6. Il ressort des pièces du dossier que M. A B s’est inscrit, pour l’année universitaire 2017-2018 en première année de licence « sciences exactes et sciences de l’ingénierie » et a été ajournée avec une moyenne de 6,81/20. Il s’est réinscrit pour l’année 2018-2019 à cette année de licence et a été admis en année supérieure tout en n’ayant pas validé l’ensemble des enseignements. Pour les années 2019-2020 et 2020-2021, M. A B s’est inscrit en deuxième année de licence « informatique » et a été ajourné à deux reprises. Après une césure durant l’année 2021-2022, l’intéressé s’est inscrit pour l’année 2022-2023 en première année de brevet de technicien supérieur « conception produits industriels ». Si M. A B soutient que ses résultats sont dus à un état dépressif, il ne démontre aucunement la réalité de cette affection. Dans ces circonstances, M. A B, faute de progression et de cohérence, ne démontre pas le sérieux des études poursuivies et le moyen tiré de l’erreur d’appréciation doit être écarté.
Sur la décision fixant le pays de destination :
7. Il résulte de ce qui a été dit précédemment que M. A B n’est pas fondé à se prévaloir de l’illégalité de la décision de refus de renouvellement de son titre de séjour au soutien de ses conclusions à fin d’annulation de la décision fixant le pays de renvoi. Il en est de même s’agissant de la décision portant obligation de quitter le territoire français à l’encontre de laquelle aucun moyen d’annulation n’a été soulevé.
Sur la décision portant interdiction de retour sur le territoire français :
8. En premier lieu, il résulte de ce qui a été dit précédemment que le moyen tiré de l’illégalité de la décision portant obligation de quitter le territoire français doit être écarté.

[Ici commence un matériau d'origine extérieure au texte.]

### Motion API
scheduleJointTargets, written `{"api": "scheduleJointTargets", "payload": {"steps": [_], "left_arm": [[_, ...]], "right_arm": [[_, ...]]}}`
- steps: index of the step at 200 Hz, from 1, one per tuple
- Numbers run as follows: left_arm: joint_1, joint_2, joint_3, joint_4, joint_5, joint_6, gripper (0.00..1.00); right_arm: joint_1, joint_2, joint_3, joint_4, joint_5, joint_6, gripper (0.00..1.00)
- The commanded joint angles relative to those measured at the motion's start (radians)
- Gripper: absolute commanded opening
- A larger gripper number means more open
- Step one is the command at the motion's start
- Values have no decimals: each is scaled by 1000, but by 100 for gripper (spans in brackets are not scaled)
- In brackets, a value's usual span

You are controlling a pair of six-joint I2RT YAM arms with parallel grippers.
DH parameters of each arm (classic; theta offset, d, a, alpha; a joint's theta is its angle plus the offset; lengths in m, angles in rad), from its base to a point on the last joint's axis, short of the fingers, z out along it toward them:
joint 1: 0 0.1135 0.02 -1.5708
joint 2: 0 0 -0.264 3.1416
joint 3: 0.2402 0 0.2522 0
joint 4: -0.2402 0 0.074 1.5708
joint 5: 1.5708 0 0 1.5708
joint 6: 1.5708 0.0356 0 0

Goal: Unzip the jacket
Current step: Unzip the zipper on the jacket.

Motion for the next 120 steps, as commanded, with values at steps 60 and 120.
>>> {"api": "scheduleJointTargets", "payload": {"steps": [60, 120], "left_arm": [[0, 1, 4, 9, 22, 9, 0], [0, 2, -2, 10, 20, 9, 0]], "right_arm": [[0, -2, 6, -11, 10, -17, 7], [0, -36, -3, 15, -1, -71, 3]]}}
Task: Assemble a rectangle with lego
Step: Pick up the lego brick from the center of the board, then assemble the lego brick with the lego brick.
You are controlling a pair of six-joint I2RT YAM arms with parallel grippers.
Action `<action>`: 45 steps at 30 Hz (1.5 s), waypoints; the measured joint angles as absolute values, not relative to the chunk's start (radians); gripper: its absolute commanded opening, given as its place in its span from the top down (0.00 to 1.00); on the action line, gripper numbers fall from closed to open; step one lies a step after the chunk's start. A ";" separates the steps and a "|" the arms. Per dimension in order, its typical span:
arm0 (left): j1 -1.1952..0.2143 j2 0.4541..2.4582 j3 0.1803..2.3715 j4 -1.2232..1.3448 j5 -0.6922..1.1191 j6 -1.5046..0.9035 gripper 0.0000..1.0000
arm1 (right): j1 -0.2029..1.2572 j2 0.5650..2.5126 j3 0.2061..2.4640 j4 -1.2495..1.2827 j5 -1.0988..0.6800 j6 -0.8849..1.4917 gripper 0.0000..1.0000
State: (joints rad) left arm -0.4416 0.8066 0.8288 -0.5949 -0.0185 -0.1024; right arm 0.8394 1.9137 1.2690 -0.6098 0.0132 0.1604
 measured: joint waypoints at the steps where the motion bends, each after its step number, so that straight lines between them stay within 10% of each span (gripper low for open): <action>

9. En second lieu, aux termes de l’article L. 612-10 du code de l’entrée et du séjour des étrangers et du droit d’asile : « Pour fixer la durée des interdictions de retour mentionnées aux articles L. 612-6 et L. 612-7, l’autorité administrative tient compte de la durée de présence de l’étranger sur le territoire français, de la nature et de l’ancienneté de ses liens avec la France, de la circonstance qu’il a déjà fait l’objet ou non d’une mesure d’éloignement et de la menace pour l’ordre public que représente sa présence sur le territoire français ».

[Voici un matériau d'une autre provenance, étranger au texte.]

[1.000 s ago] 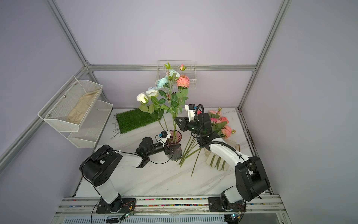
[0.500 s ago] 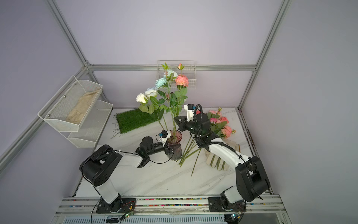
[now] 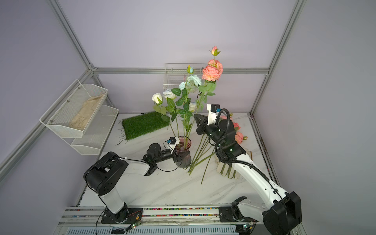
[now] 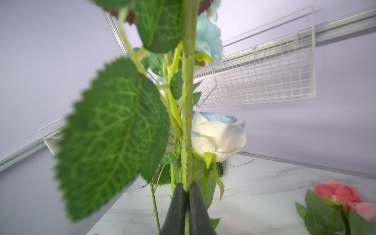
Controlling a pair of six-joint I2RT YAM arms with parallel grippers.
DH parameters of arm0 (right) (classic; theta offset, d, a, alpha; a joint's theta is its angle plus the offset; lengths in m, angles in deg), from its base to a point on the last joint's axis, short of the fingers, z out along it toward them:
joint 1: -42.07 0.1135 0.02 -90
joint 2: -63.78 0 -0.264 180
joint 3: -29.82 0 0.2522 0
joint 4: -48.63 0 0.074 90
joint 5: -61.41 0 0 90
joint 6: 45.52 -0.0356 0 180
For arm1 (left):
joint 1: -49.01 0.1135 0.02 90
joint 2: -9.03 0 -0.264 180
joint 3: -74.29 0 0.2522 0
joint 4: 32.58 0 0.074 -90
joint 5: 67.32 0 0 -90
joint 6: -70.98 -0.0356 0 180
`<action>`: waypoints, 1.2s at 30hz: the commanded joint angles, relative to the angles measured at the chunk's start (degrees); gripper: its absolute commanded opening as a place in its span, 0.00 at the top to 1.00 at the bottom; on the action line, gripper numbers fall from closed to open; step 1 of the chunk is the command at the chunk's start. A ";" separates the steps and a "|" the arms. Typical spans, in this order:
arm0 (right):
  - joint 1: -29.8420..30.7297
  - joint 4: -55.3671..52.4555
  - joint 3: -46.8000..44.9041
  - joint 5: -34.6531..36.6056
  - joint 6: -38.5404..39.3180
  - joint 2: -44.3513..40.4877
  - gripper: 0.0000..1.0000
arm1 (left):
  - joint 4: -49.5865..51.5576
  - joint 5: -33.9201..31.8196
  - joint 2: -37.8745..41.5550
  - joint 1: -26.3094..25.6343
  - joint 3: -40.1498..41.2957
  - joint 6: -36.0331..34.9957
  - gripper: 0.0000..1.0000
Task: Pick out pink flowers from the vase
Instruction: Pick up the flower from the vase, then place the flower at the center of the board, then place the vase at the center of the board.
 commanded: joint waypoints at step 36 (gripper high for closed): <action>-20.04 -15.46 -9.27 -6.57 -23.31 11.49 0.97 | 13.96 -2.06 -0.83 -0.33 2.82 -0.48 1.00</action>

10. M. A B se borne à soutenir qu’il justifie de circonstances humanitaires sans toutefois en détailler la nature. Dans ces conditions, il n’est pas fondé à soutenir que le préfet du Nord aurait commis une erreur d’appréciation dans l’application de l’article L. 612-10 du code de l’entrée et du séjour des étrangers et du droit d’asile.
11. Il résulte de tout ce qui précède que les conclusions à fin d’annulation présentées par M. A B doivent être rejetées ainsi que, par voie de conséquence, les conclusions à fin d’injonction et celles présentées au titre des article 37 de la loi du 10 juillet 1991 et L. 761-1 du code de justice administrative.
D E C I D E :
Article 1er : La requête de M. A B est rejetée.

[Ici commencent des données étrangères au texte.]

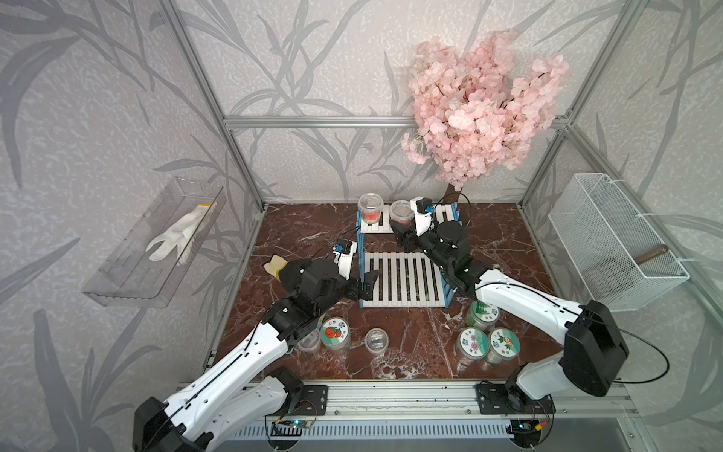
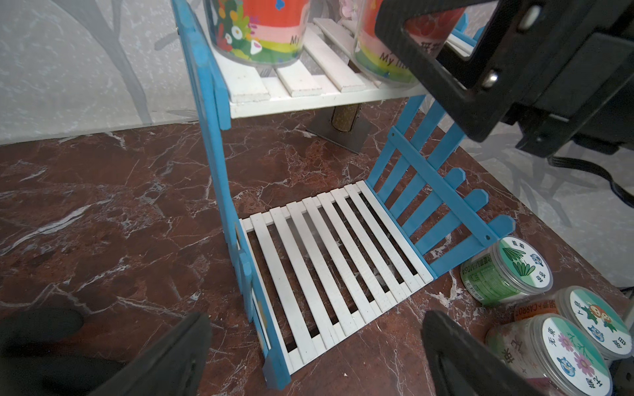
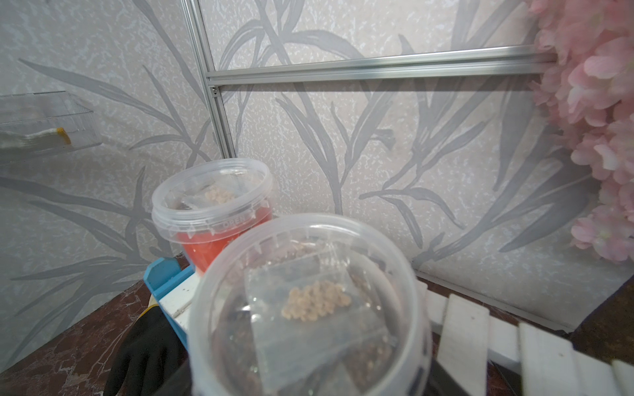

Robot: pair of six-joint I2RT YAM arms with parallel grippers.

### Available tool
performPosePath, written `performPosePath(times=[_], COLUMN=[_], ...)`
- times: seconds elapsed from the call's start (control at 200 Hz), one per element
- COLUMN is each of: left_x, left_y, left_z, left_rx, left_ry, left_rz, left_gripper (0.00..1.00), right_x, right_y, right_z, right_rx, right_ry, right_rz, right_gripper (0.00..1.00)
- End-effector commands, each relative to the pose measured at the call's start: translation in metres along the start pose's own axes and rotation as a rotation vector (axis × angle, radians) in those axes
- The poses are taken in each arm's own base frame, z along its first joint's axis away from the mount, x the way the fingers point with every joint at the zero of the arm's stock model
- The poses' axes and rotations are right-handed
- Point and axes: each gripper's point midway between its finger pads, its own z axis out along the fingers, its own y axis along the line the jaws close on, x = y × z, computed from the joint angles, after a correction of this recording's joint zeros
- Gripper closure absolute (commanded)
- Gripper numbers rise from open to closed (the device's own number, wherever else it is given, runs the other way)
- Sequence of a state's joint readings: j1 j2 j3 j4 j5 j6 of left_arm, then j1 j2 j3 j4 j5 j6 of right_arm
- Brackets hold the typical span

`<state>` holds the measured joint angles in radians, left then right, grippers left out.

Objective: Place the seed container on the shelf
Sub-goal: Place the seed jar on the shelf.

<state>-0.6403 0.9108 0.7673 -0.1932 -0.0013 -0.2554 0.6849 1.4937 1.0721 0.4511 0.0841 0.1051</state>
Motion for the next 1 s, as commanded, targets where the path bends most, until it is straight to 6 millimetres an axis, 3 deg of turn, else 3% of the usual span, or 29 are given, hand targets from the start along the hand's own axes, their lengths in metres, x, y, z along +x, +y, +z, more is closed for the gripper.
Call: performPosePath(times=[0.0,0.205,0.395,0.585,0.995], left_x=[-0.005,-0.004,-0.005,-0.004,-0.003], left_y=[-0.002,-0.003,-0.004,-0.005,-0.005], left_z=[-0.002,0.000,0.001,0.002,0.000], left_rx=[0.013,0.021,0.024,0.030,0.030], left_ry=[-0.022,-0.014,-0.014,-0.009,-0.008], left_rz=[0.006,0.005,0.004,0.005,-0.007], left_gripper=[0.00,0.00,0.00,0.00,0.00], right_x=[-0.012,-0.010,-0.008,-0.013,-0.017], right_y=[-0.005,0.004,-0.004,0.001,-0.005], right_z=[0.000,-0.007,-0.017,-0.023,-0.015], right_rx=[0.012,-0.044,-0.007,-0.046,-0.048], right_ry=[-0.011,0.045,0.058,0.067,0.053], right_rz=[0.002,-0.018,-0.040,-0.071,-0.055], right_gripper=[0.30,0.25,0.22,0.22,0.26])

Article 2 : Le présent jugement sera notifié à M. E A B, à Me Lasshab et au préfet du Nord.
Délibéré après l’audience du 5 février 2025, à laquelle siégeaient :
Mme Leguin, présidente,
Mme Piou, première conseillère,
M. Boileau, conseiller.
Rendu public par mise à disposition au greffe le 21 mars 2025.
Le rapporteur,
Signé
C. Boileau
La présidente,
Signé
A-M. Leguin La greffière,
Signé
S. Sing
La République mande et ordonne au préfet du Nord en ce qui le concerne ou à tous commissaires de justice à ce requis en ce qui concerne les voies de droit commun contre les parties privées, de pourvoir à l’exécution de la présente décision.